The material below must be output exactly, line for line.

########################################

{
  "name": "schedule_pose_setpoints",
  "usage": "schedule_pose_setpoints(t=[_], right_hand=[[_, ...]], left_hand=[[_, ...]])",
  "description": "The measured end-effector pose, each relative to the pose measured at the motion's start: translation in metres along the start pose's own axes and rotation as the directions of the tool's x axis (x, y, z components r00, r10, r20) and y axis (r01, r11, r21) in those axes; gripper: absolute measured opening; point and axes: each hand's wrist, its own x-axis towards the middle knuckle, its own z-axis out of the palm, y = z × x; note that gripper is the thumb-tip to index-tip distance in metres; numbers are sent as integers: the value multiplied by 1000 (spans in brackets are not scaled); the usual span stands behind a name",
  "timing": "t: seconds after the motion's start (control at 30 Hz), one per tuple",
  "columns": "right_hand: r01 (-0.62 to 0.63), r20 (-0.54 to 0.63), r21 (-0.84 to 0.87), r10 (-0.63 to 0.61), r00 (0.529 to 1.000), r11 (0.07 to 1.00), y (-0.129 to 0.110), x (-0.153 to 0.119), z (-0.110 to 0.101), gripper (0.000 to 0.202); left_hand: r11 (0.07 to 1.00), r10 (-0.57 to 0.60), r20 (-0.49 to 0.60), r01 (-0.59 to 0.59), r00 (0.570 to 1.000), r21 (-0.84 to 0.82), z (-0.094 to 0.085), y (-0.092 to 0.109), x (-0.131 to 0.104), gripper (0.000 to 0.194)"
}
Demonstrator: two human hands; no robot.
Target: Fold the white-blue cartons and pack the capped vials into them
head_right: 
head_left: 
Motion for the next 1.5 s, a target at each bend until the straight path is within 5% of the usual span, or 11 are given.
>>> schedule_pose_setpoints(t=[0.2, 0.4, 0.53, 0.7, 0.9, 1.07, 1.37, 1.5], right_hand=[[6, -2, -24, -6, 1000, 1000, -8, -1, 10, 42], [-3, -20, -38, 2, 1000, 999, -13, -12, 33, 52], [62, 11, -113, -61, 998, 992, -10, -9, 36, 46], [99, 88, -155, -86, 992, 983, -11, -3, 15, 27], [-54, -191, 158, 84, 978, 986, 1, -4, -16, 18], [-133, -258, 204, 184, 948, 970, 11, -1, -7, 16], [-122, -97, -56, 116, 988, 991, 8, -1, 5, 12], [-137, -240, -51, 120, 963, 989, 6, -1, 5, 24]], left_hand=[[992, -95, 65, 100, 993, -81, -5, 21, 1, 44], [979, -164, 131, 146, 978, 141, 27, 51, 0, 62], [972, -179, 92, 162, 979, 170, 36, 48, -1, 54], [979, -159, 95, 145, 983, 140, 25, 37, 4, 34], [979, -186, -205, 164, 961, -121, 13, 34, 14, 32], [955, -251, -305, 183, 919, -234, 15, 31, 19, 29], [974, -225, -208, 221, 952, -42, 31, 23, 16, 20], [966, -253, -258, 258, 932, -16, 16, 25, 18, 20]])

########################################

— ANSWER SPACE —
{
  "name": "schedule_pose_setpoints",
  "usage": "schedule_pose_setpoints(t=[_], right_hand=[[_, ...]], left_hand=[[_, ...]])",
  "description": "The measured end-effector pose, each relative to the pose measured at the motion's start: translation in metres along the start pose's own axes and rotation as the directions of the tool's x axis (x, y, z components r00, r10, r20) and y axis (r01, r11, r21) in those axes; gripper: absolute measured opening; point and axes: each hand's wrist, its own x-axis towards the middle knuckle, its own z-axis out of the palm, y = z × x; note that gripper is the thumb-tip to index-tip distance in metres; numbers are sent as integers: the value multiplied by 1000 (spans in brackets are not scaled); the usual span stands behind a name",
  "timing": "t: seconds after the motion's start (control at 30 Hz), one per tuple",
  "columns": "right_hand: r01 (-0.62 to 0.63), r20 (-0.54 to 0.63), r21 (-0.84 to 0.87), r10 (-0.63 to 0.61), r00 (0.529 to 1.000), r11 (0.07 to 1.00), y (-0.129 to 0.110), x (-0.153 to 0.119), z (-0.110 to 0.101), gripper (0.000 to 0.202); left_hand: r11 (0.07 to 1.00), r10 (-0.57 to 0.60), r20 (-0.49 to 0.60), r01 (-0.59 to 0.59), r00 (0.570 to 1.000), r21 (-0.84 to 0.82), z (-0.094 to 0.085), y (-0.092 to 0.109), x (-0.131 to 0.104), gripper (0.000 to 0.194)"
}
Demonstrator: two human hands; no robot.
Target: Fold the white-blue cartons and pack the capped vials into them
head_right: 
head_left: 
Motion for the next 1.5 s, a target at each bend until the straight path is within 5% of the usual span, or 11 are given.
>>> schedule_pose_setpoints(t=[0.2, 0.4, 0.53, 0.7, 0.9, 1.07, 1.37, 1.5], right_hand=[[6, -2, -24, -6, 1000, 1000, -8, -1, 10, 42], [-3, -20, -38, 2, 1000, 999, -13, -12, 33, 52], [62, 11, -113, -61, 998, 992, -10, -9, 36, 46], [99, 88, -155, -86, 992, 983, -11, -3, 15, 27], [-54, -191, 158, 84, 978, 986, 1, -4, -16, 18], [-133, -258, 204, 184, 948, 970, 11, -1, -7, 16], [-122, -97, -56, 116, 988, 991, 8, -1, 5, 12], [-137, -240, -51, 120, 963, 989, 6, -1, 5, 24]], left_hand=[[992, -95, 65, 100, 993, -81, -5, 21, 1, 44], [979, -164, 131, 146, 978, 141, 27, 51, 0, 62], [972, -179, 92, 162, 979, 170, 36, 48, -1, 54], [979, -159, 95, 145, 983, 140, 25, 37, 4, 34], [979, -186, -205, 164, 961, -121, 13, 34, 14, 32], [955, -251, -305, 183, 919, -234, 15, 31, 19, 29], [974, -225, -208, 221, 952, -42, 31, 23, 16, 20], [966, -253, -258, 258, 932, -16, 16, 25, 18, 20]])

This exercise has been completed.